#### [THE PROBLEM]
Print, in exact form, the lines below from the one containing "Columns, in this" through the one containing "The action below", and omit all others.

#### [INFORMATION PROVIDED]
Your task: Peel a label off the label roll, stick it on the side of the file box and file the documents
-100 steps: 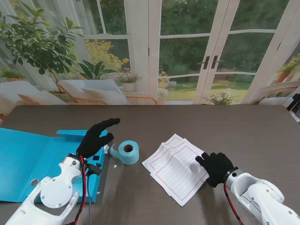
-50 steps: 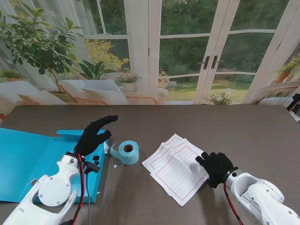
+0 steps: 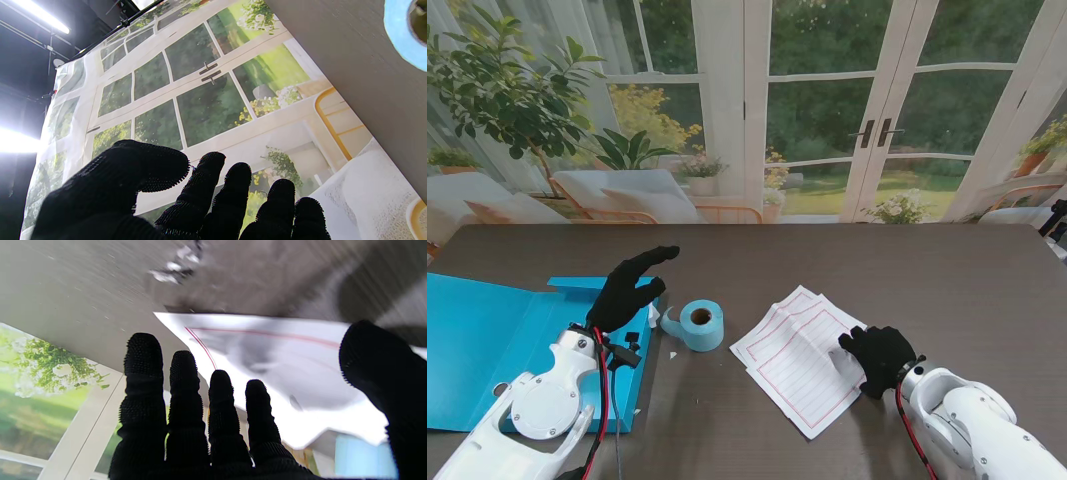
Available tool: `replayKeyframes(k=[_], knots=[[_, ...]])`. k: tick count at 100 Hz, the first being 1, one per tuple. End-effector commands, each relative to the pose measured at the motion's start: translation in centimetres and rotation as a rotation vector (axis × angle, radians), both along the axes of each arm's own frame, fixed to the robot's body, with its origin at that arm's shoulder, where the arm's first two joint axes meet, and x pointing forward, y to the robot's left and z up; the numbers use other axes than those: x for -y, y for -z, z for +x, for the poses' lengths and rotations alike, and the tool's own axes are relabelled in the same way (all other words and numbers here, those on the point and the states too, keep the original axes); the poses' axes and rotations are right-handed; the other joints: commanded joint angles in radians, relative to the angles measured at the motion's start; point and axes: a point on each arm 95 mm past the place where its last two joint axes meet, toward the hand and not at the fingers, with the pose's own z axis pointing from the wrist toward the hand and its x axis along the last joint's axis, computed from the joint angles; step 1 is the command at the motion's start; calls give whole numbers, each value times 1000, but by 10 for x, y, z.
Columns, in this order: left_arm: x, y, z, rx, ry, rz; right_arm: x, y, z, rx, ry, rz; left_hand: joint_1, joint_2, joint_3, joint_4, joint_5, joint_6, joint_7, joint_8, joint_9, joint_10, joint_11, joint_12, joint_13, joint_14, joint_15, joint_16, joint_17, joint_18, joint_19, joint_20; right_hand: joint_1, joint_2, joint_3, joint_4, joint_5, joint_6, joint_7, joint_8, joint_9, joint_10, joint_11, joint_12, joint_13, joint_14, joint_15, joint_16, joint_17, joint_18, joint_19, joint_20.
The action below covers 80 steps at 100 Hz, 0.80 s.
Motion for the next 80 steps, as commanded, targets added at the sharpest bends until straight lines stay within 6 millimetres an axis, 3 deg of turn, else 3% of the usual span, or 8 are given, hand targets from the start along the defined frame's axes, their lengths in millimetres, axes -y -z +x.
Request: replayKeyframes(k=[1, 18, 34, 42, 63, 72, 80], knots=[[1, 2, 0, -4, 17, 9, -4, -3, 6, 7, -1, -18, -20, 30, -12, -31, 10, -16, -18, -4, 4, -8, -7, -9, 17, 1, -1, 5, -10, -28, -27, -8, -10, -57, 17, -25, 5, 6, 6, 20, 16, 4, 15, -6, 34, 5, 0, -6, -452, 23, 37, -22], [-1, 4, 0, -8, 17, 6, -4, -3, 8, 11, 1, -19, -21, 33, -13, -33, 10, -15, -19, -4, 5, -7, -8, -9, 17, 1, -2, 5, -11, -28, -27, -8, 25, 17, 5, -14, 33, -1, 8, 22, 38, 3, 19, -5, 51, 10, 6, -1, -446, 25, 44, -22], [-2, 7, 0, -18, 15, 5, -4, -3, 8, 11, 1, -19, -20, 34, -14, -33, 11, -15, -18, -4, 3, -6, -8, -9, 16, 4, -2, 5, -13, -28, -28, -9, 7, -8, -12, -15, -2, 10, -8, 17, 17, 7, 10, -8, 34, 12, -1, -3, -461, 25, 40, -25], [-2, 6, 0, -16, 15, 5, -4, -3, 8, 11, 1, -19, -21, 35, -14, -34, 10, -15, -19, -4, 4, -7, -8, -9, 17, 3, -1, 5, -12, -28, -28, -8, -19, -27, -19, -21, -75, 31, -40, 2, -34, 9, 1, -9, -2, 14, -12, -5, -487, 23, 27, -29], [-2, 6, -1, -10, 16, 7, -4, -4, 10, 5, -2, -20, -21, 35, -14, -35, 11, -15, -19, -4, 5, -7, -7, -9, 19, 3, -1, 5, -12, -28, -28, -8, -109, -138, 16, -51, -89, 62, -292, -150, -179, 11, -10, -6, -111, 12, -35, -5, -551, 20, -35, -16], [-1, 3, -4, -9, 16, 4, -2, -8, 12, 4, -9, -28, -21, 37, -15, -35, 12, -15, -18, -4, 6, -6, -7, -9, 20, 5, -1, 6, -12, -27, -28, -8, -125, -216, 57, -67, -91, 85, -377, -158, -224, 19, -12, -3, -149, 10, -42, -7, -573, 19, -65, -8], [-1, 1, -5, -11, 16, 1, 1, -8, 15, 17, -15, -47, -21, 36, -15, -35, 12, -14, -18, -4, 8, -6, -7, -9, 23, 5, 0, 6, -11, -27, -28, -8, -137, -281, 95, -83, -90, 106, -439, -123, -252, 22, -13, -2, -170, 8, -52, -13, -581, 18, -84, 0]])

#### [ANSWER TO THIS TASK]
Columns, in this order: left_arm: x, y, z, rx, ry, rz; right_arm: x, y, z, rx, ry, rz; left_hand: joint_1, joint_2, joint_3, joint_4, joint_5, joint_6, joint_7, joint_8, joint_9, joint_10, joint_11, joint_12, joint_13, joint_14, joint_15, joint_16, joint_17, joint_18, joint_19, joint_20; right_hand: joint_1, joint_2, joint_3, joint_4, joint_5, joint_6, joint_7, joint_8, joint_9, joint_10, joint_11, joint_12, joint_13, joint_14, joint_15, joint_16, joint_17, joint_18, joint_19, joint_20.
The action below covers 80 steps at 100 Hz, 0.80 s.

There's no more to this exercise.